The run-time costs of hosting these 200 different applications in 200
different Apache virtual hosts at 2:30 AM when the requests dribble in at
1/second or so? Next to nothing. The resource bloat of mod_php in all
thoses httpds is neglible ( the dodgy code bloat is something else. )
Under load, the "cost" of hosting all these disparate apps with 3 to 300 php
scripts each, is simply the runtime cost of each script request. It
Note, I am not advocating for PHP. Its weaknesses are too numerous to
mention, and as a matter of fact I don't host hundreds of crappy PHP
bulletin-boards, blogs, and CMS apps but it is for reasons of security, the
prospect of painful unpaid code-maintainence, and general aesthetics, not
resource utilization. All I am saying is that it is possible to host
hundreds of websites each with hundreds of possible dynamic URLs with
processor and memory to spare on 4 year-old hardware because the general
"machinery" for processing all these requests is ready and running ( I
don't want to say "in-process" because I don't believe in the fat buggy
httpds brought on by the whole mod_perl, mod_python thing and "external
process" techniques like SCGI work very well for me ) and GENERIC, each
mod_php enabled httpd, or php fast_cgi process capable of serving one
"application" as well as another from request to request.
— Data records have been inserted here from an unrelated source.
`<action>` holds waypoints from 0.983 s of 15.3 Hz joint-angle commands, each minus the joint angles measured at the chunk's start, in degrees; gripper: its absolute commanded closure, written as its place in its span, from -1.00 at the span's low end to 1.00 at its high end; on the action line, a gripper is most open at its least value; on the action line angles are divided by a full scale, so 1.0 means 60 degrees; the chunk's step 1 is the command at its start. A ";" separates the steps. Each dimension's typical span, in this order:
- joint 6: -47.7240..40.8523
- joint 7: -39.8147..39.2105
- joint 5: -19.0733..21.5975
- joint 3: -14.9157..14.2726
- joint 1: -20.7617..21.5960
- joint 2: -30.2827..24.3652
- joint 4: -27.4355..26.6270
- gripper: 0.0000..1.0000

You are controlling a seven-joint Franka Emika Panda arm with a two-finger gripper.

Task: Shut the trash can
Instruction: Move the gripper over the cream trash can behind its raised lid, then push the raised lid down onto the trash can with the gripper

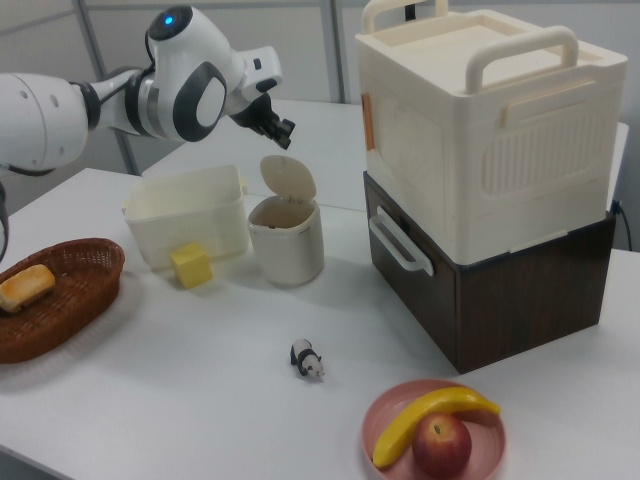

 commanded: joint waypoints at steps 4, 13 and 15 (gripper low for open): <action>0.0014 0.0684 -0.0803 -0.0104 0.0135 0.0652 0.0761 1.00; -0.2961 -0.0840 -0.0466 -0.0075 0.0061 0.0211 0.0133 1.00; -0.2947 -0.0840 -0.0466 -0.0075 0.0120 0.0430 -0.0117 1.00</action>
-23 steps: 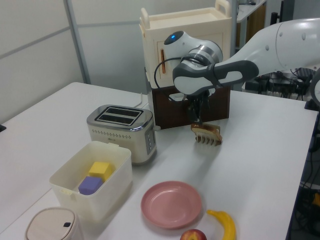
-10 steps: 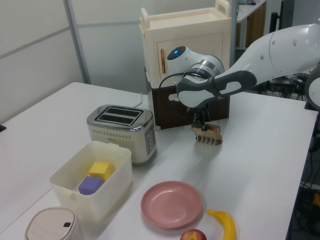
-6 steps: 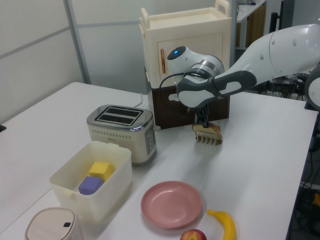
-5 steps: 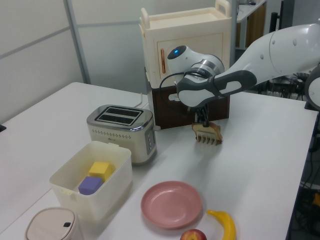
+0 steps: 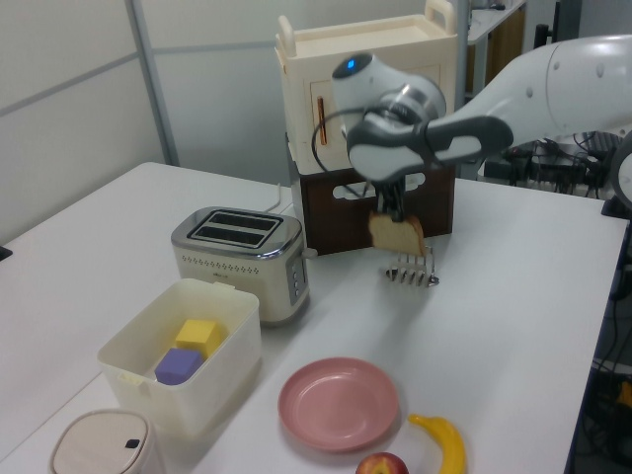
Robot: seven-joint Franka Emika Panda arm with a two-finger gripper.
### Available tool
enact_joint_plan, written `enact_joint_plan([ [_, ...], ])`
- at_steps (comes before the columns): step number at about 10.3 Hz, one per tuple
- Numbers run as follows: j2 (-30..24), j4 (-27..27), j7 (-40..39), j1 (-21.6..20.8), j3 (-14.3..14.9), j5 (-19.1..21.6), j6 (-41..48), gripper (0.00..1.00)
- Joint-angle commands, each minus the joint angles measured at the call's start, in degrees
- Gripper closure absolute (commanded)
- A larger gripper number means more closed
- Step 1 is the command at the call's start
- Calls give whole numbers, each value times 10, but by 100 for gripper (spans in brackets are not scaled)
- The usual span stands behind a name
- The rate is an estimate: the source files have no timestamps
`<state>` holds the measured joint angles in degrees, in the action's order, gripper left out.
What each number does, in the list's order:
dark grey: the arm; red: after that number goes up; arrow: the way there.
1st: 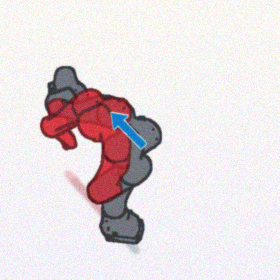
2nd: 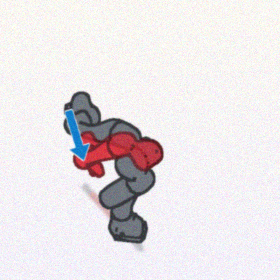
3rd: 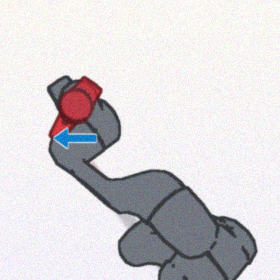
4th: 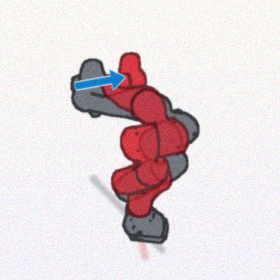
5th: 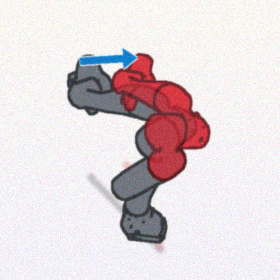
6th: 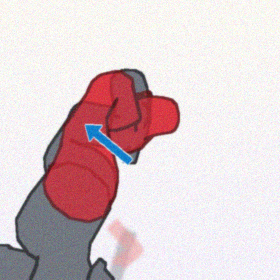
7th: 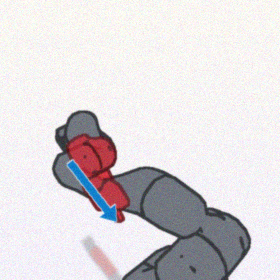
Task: Put the bread in the toaster
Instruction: 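Lift the bread slice out of the rack and carry it toward the toaster, then lower the bread slice edge-first into a toaster slot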
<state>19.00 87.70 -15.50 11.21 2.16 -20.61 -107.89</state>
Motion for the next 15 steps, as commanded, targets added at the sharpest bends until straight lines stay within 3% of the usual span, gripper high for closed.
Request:
enact_joint_plan([
  [1,-28,-52,-26,-5,-6,56,39,100],
  [5,-42,-138,-27,-9,-7,158,30,100],
  [7,-42,-154,-26,-21,-18,163,-10,100],
  [11,-27,-150,-23,-50,-32,206,-185,100],
  [14,-6,-151,-12,-73,-32,207,-206,100],
  [15,2,-155,24,-80,-32,207,-206,100],
])
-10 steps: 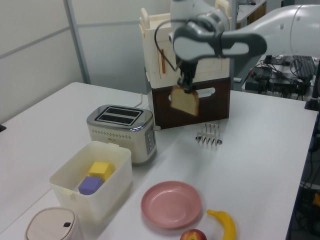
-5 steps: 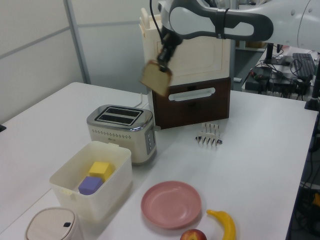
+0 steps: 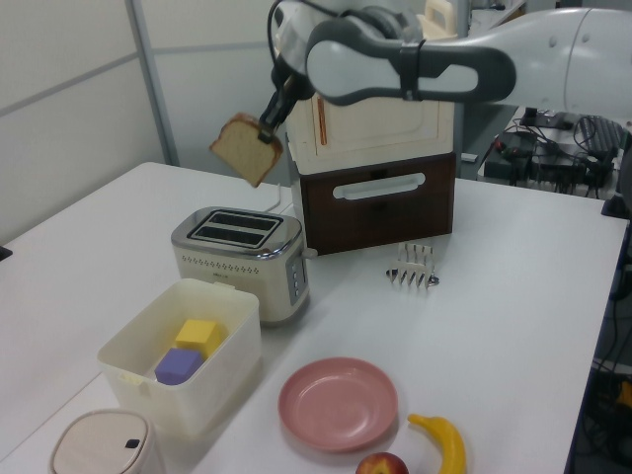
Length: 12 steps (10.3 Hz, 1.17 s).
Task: Put the bread in the toaster
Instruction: 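Lower the bread slice edge-first into a toaster slot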
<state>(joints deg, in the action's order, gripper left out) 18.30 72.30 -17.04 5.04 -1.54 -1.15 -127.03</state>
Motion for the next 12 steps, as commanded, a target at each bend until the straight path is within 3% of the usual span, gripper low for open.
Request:
enact_joint_plan([
  [1,15,-2,79,-26,5,12,-15,100],
  [12,68,12,108,-35,5,11,25,100],
])
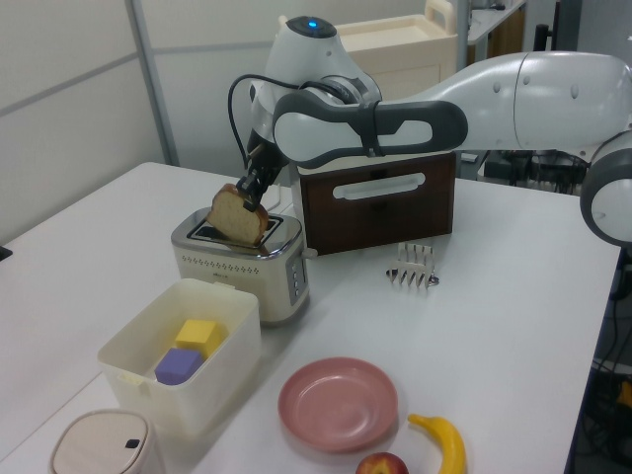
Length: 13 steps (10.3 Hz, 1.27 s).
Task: Put the bread in the toaster
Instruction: 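Lower the bread slice edge-first into a toaster slot, then open the gripper to release the bread and raise it away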
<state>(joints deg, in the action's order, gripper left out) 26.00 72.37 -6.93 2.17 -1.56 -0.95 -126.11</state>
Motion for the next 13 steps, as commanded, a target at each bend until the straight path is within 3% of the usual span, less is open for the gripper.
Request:
enact_joint_plan([
  [1,-9,13,8,-6,5,9,15,99],
  [2,-9,13,8,-5,6,9,15,80],
  [3,-10,13,8,-5,6,5,15,34],
  [4,-14,13,6,-7,8,-4,17,0],
  [9,-28,13,42,-36,10,-44,59,0],
  [11,-42,14,67,-59,12,-71,130,0],
  [13,-88,35,70,-62,9,-72,222,0],
])
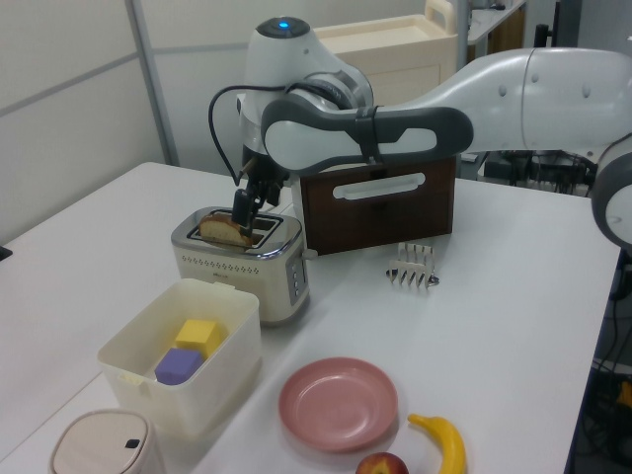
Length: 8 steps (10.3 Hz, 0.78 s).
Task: Put the bread in the toaster
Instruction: 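Open the gripper to release the bread and raise it away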
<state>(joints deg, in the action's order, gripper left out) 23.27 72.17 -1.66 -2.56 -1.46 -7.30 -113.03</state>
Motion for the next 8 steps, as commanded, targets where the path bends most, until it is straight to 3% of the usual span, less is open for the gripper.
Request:
enact_joint_plan([
  [1,-87,53,19,-15,7,-9,144,0],
  [4,-140,75,44,-13,6,-5,244,0],
  [8,-197,131,54,-6,13,14,265,0],
])
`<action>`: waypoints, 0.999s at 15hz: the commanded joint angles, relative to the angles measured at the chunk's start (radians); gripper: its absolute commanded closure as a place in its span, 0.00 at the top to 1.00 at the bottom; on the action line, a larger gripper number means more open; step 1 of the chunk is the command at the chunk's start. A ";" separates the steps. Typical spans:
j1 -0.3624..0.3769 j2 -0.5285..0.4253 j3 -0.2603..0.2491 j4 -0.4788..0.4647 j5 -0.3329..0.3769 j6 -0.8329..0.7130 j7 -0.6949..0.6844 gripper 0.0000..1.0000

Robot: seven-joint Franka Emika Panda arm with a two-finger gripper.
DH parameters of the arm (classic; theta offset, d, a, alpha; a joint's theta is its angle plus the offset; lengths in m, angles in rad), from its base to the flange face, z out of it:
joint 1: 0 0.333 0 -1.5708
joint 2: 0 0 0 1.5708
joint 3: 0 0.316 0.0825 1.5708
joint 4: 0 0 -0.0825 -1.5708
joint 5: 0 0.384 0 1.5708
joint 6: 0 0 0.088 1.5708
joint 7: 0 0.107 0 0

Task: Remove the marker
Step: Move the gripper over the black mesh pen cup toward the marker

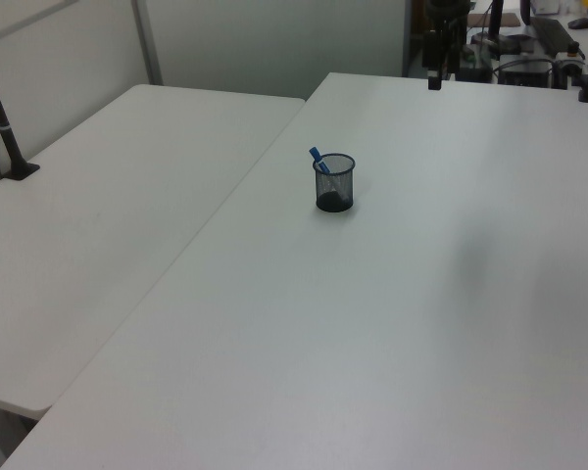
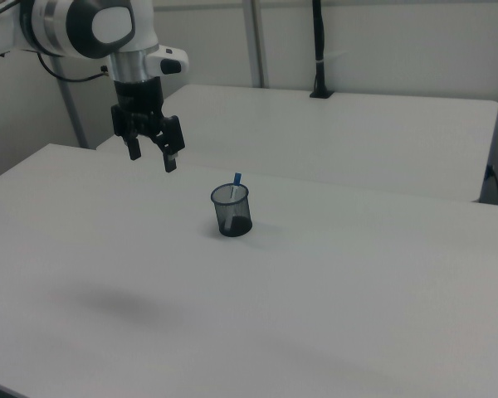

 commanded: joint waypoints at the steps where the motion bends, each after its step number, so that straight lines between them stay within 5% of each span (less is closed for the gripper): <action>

Zope3 is very large and I haven't been able to get the 30,000 foot view yet.
Most simply I suppose:
Is it possible for 1 zope3 application server ( or a family of zope3
application servers sharing a ZEO or relstorage-like back-end ) to provide
multiple Grok application instances for many ( maybe not 200, but 30 or 40 )
different virtual hosts ( fronted by squid, apache et.al ) .
Can an application that has not been accessed in hours ( or days ) be
"passivated" and its runtime resource costs be reduced to disk-space and a
tiny entry in an in-memory hashtable?
I know that zope3 ( and thereby Grok ) is a lot heavier than my own
framework, but it brings a lot more to the table.
I just can't afford to run one for every site ( large or small ) that needs
dynamic content.
I have a vision of one redundant zope3-cluster ( backed by relstorage on a
slony-replicated postgresql cluster ) that can provide all of the
web-application infrastructure for all of my development work for various
disparate customers going forward.
If this is feasible?
If this were possible it would be a slam-dunk for the adoption of grok/zope3
over rails, turbogears, django, et.al.